At it’s most abstract a function accepts some input, transforms it and generates an output. More completely we can specify transition criteria (when a function is working) as well as input and output value and timing constraints (2). Even more completely we could specify resources that the function consumes to generate it’s output (power, CPU memory inter alia). Each level of descriptive completeness inherently constrains the completeness of any analysis of that description. So I could conduct a simplistic FHA that just looks at omission/commission failure, because I only have available a first order model. But in doing so I may be overlooking a critical failure mode related to timing or value errors. In essence your analysis is constrained by the level of abstraction of the systems functional specification.

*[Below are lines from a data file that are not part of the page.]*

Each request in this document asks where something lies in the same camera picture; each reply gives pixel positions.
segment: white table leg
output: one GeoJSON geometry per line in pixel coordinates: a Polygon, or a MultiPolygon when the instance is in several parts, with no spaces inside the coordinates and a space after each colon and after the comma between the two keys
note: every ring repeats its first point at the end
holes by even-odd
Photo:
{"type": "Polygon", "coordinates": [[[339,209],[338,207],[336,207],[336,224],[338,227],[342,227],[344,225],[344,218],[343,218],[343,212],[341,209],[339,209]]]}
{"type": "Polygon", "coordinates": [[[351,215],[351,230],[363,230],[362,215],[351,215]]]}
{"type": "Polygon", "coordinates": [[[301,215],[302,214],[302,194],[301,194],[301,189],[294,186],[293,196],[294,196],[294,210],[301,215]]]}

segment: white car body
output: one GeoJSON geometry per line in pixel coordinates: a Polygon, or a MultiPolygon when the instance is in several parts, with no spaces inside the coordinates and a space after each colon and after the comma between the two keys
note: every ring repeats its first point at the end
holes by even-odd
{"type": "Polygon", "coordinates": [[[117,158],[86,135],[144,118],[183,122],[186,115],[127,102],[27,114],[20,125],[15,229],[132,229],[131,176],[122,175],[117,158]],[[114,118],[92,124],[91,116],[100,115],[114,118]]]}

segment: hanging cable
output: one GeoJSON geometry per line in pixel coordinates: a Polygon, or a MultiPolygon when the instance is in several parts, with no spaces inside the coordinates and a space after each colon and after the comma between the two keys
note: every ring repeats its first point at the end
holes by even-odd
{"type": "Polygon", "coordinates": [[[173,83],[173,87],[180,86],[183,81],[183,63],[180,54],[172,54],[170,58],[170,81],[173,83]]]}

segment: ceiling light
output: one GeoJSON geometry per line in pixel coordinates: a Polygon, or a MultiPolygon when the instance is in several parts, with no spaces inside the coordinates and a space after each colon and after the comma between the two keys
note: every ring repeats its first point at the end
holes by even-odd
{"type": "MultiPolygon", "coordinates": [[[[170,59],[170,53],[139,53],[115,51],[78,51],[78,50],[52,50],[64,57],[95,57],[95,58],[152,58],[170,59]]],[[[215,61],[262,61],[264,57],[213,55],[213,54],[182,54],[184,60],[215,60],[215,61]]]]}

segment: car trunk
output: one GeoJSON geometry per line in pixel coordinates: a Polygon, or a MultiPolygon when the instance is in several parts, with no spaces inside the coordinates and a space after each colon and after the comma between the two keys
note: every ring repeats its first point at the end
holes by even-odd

The route out of this quagmire is to develop a taxonomy of functional failure modes, I call them domains, that you can use to identify the level of incompleteness of analysis.  The top third of the figure illustrates this taxonomy, while in the middle I map the standard ‘functional specification’ constructs into these phenotype failure modes. At the bottom I refer back to some ‘black box’ causes for the failure. This gives us the standard hazard syntax of source/mechanism/outcome in the failure domain. if functions have been allocated to components you could substitute ‘Component X’ or ‘Software Unit Y’ faults of course as causation.

Function X hazard. An unintended interaction with function Y (mechanism/cause, genotype) led to the spurious commission (aberrant functional output, phenotype) of function X (functional source, genotype) and subsequent mishap event Z (loss outcome,  phenotype).

The advantage of such a model is that if you’re doing an FHA and covering less than the exhaustive set of relationships then it highlights the degree to which your analysis is incomplete. The easiest way to do this is to simply take your FHA worksheet, count the number of individual functional failures identified in it and divide these by the number of functions assessed. If your answer is at the ‘one or two’ end of the spectrum then the analysis is probably only considering a simple commission/non-commision failure model (3). If on the other hand the answer is around ‘four or five’ then your probably dealing with a level of completeness of  Pumfrey’s model. A quick cross check agains the degree of functional definition available in the model will tell you whether the analyst has been pond skating or not.

The question of what degree of completeness is required  is one that you as the analyst need to consider and at the very least it should be acknowledged.


1.  Taxonomies appear quite often in safety engineering, see for example Rasmussen’s SRK taxonomy of human cognition, or the USN’s HFACS human error taxonomy. Useful things taxonomies.

2.  One should not simply consider the relationship between input and output, but also across the set of inputs and the set of outputs outputs. For example there may be a safety related constraint placed upon the environment in terms of input arrival rates.

3. Or the analyst has decided not to document the functional failures that did not result in a hazard, which is also a, ‘bad thing’.


Ezhilchelvan, P. D. and Shrivastava, S. K. A Classification of Faults in Systems. Newcastle : University of Newcastle upon Tyne, 1989. Technical Report.

Bondavalli, A. and Simoncini, L. Failure Classification with Respect to Detection, Task B: Specification and Design for Dependability. s.l. : ESPRIT BRA Project, 1990. ESPRIT BRA Project 3092 Predictably Dependable Computing Systems.

Pumfrey, D.J. The Principled Design of Computer System Safety Analyses. York : Department of Computer Science, University of York, 1990. PhD Thesis.